La raison principale de ce tourisme des déchets est l’introduction quasiment généralisée de la taxe sur les ordures ménagères en Suisse. Après les premiers essais timides au niveau communal dans les années 1990, le mouvement s’est accéléré: pratiquement tous les cantons ont désormais mis en place la fameuse taxe au sac. Son montant varie d’une commune à l’autre mais il est généralement assez élevé. A Neuchâtel, un sac à ordure de 35 litres coûte ainsi deux francs.

La mesure, qui a pour but d’inciter les habitants à trier et limiter leurs déchets, semble porter ses fruits. A LausanneLien externe, le volume de déchets générés a diminué de près de 40% depuis l’introduction de la taxe en 2012. Problème: pour les personnes qui habitent près de la frontière, la tentation est grande de contourner la législation afin d’économiser quelques précieux francs.

C’est donc avec un certain soulagement que les autorités françaises ont accueilli les propos du ministre genevois de l’environnement Luc Barthassat la semaine dernière, alors qu’il dressait le bilan du tri des déchets dans son canton. «Il n’est pas question de mettre en place une taxe poubelle», a-t-il martelé.

Le canton de Genève, qui possède plus de 100 kilomètres de frontières avec la France, continuera donc à faire figure d’exception absolue en Suisse, quitte à contrevenir à la loi fédérale qui prévoit une taxation proportionnelle à la quantité de déchets produits. 

Sacchi ufficiali di diversi colori
Colorés et…. coûteux. Les sacs officiels doivent être utilisés avec parcimonie. Pour le bien-être de la planète et du porte-monnaie. Keystone

L’Allemagne et l’Italie pas épargnées

Le phénomène n’agace pas seulement la France voisine. En 2015, les médias ont abondamment relayé l’indignation des autorités allemandes confrontées à la découverte de déchets abandonnés dans leurs forêts et le long des autoroutes par des résidents suisses.  

Des panneaux sont par ailleurs récemment apparus dans les centres allemands de tri et de collecte des ordures situés près de la frontière, interdisant explicitement «l’exportation de déchets en provenance de la Suisse», comme l’a révélé le quotidien gratuit Blick am AbendLien externe.
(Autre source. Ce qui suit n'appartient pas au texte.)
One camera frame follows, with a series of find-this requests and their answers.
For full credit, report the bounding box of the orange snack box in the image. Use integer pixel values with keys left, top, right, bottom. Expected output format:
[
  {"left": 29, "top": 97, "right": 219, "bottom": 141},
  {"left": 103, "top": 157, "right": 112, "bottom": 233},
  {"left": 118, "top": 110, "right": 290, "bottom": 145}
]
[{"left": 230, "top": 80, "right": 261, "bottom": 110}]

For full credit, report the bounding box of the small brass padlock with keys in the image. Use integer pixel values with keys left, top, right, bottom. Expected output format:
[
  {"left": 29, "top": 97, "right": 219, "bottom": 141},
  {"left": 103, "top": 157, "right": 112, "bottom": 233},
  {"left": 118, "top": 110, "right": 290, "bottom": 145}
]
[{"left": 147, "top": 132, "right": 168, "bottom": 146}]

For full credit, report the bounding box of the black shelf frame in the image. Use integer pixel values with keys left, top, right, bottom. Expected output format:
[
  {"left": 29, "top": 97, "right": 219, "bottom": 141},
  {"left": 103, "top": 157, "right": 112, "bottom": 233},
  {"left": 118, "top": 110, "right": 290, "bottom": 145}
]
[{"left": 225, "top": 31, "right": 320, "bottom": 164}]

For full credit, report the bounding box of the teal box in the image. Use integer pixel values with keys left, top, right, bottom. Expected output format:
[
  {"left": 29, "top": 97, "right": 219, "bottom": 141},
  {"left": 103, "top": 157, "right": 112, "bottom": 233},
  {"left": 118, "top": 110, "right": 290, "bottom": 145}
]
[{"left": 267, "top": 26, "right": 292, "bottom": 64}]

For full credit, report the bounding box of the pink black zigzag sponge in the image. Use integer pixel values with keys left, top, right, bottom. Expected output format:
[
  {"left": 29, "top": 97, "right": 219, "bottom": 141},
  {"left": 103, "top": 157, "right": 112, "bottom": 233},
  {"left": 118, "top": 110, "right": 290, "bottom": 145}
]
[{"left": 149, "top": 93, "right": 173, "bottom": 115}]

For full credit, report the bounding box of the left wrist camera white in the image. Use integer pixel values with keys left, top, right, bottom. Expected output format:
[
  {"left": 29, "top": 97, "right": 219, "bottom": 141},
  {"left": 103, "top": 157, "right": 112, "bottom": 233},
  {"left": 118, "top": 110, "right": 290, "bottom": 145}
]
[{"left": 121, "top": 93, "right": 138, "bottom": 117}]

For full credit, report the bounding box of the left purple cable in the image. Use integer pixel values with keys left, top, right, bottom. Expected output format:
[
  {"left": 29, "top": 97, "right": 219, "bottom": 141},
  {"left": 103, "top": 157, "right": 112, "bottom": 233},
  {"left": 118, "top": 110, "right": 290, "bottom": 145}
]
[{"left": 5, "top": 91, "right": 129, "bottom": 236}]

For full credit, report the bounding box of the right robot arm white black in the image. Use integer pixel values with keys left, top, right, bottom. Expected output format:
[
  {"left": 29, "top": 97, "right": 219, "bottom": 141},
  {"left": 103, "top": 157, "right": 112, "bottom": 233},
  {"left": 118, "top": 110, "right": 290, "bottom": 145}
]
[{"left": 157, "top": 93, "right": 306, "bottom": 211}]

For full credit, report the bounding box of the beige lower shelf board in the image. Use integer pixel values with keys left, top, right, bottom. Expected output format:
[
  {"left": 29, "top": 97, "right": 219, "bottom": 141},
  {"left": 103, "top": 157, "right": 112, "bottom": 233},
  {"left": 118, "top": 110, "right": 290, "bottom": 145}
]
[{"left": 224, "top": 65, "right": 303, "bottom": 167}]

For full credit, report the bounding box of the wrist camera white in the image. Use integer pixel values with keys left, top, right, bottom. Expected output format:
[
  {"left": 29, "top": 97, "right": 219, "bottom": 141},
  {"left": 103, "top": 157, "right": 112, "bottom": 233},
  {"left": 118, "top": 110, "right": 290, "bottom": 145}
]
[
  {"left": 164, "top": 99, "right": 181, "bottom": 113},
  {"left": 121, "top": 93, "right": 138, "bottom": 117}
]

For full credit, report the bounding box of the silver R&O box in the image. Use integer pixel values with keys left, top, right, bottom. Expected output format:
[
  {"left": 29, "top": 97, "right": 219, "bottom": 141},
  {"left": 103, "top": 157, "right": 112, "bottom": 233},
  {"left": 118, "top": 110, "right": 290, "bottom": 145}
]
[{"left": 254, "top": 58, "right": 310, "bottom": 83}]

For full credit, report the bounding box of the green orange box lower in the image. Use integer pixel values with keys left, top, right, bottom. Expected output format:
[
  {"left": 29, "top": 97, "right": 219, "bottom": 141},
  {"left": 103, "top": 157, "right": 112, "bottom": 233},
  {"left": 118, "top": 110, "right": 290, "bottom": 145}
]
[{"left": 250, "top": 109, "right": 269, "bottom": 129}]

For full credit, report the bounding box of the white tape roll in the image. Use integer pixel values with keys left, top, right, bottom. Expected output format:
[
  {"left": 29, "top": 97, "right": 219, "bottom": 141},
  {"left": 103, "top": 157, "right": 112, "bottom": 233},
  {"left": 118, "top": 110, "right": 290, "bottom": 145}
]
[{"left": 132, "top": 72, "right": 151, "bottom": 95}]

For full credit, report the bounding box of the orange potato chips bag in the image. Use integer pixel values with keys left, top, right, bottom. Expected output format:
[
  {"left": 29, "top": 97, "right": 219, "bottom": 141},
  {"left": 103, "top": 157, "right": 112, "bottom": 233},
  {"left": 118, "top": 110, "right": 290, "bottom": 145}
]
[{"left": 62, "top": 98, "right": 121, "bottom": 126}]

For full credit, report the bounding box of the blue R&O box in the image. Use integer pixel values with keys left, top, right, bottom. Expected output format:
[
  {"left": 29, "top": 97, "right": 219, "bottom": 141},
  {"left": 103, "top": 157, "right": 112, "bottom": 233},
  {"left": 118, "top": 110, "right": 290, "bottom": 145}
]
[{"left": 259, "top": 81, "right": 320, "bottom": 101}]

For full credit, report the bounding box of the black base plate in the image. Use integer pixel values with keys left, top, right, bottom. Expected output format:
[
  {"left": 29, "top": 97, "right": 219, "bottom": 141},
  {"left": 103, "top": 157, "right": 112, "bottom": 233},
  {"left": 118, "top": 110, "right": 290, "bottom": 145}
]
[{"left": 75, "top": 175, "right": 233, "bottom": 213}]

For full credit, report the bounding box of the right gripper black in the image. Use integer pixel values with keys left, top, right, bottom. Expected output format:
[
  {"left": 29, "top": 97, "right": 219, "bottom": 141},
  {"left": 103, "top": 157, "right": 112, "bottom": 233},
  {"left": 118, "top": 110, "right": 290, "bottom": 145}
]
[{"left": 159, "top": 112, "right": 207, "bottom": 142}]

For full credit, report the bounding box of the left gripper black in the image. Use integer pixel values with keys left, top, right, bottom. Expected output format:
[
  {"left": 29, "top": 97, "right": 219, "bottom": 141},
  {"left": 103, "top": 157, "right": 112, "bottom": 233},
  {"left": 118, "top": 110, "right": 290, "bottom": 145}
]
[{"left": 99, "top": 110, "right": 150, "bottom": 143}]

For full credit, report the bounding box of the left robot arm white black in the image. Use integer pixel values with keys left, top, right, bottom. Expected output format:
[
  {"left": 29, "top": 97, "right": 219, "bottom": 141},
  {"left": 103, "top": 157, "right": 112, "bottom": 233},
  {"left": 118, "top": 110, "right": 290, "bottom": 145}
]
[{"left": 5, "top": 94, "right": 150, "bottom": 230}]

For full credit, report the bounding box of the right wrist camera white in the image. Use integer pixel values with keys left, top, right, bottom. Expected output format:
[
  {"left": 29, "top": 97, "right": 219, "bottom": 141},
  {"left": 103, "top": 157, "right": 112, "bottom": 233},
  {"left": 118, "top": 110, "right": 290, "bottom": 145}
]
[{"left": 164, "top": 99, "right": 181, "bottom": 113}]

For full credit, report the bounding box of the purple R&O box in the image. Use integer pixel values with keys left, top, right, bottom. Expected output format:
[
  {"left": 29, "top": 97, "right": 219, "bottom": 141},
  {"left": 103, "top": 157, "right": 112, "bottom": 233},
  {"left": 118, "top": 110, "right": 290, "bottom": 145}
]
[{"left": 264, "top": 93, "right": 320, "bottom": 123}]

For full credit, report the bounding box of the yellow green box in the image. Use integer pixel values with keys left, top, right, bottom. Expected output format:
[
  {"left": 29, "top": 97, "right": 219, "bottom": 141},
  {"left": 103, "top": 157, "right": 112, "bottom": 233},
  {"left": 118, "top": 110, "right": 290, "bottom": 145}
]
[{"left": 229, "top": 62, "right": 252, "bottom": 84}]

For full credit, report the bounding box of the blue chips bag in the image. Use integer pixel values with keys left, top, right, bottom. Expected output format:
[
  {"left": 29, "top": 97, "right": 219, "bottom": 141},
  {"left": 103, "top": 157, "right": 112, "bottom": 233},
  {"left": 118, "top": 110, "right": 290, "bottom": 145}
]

En Italie, le problème n’est pas nouveau. Une controverse – la dernière d’une longue série – a éclaté en 2016 lorsqu’un homme conduisant une voiture immatriculée en Suisse a été immortalisé par des caméras de sécurité alors qu’il abandonnait ses déchets dans une décharge illégale près de Côme.

Les autorités locales avaient alors indiqué qu’entre 7 et 10 sacs d’ordures suisses étaient récupérés chaque semaine sur les routes menant aux postes de douane tessinois.

Rancoeurs profondes

Il a ensuite été établi que l’homme pris en flagrant délit était un citoyen italien. Mais, entre-temps, les interviews des habitants de la zone frontalière qui se plaignaient de l’utilisation de leur pays comme décharge par les Suisses ont eu un énorme retentissement, similaire à ce qu’il s’est passé ces dernières semaines en Franche-Comté.

Au Tessin également, l’attention médiatique a été suivie par une vague d’indignation sur le web, où les discussions ont toutefois eu tendance à dépasser rapidement le problème initial.

Les critiques réciproques ont fait ressortir des rancunes beaucoup plus profondes et tenaces. Des ordures, on est passé au style de conduite des uns et des autres, du trafic au marché du travail, et ainsi de suite. Jusqu’à parfois dépasser allègrement la frontière du tolérable pour voir déferler des propos racistes et xénophobes sur la Toile.

C’est ainsi que l’incivilité manifestée par quelques-uns suffit parfois à mettre les relations de bon voisinage purement et simplement… à la poubelle.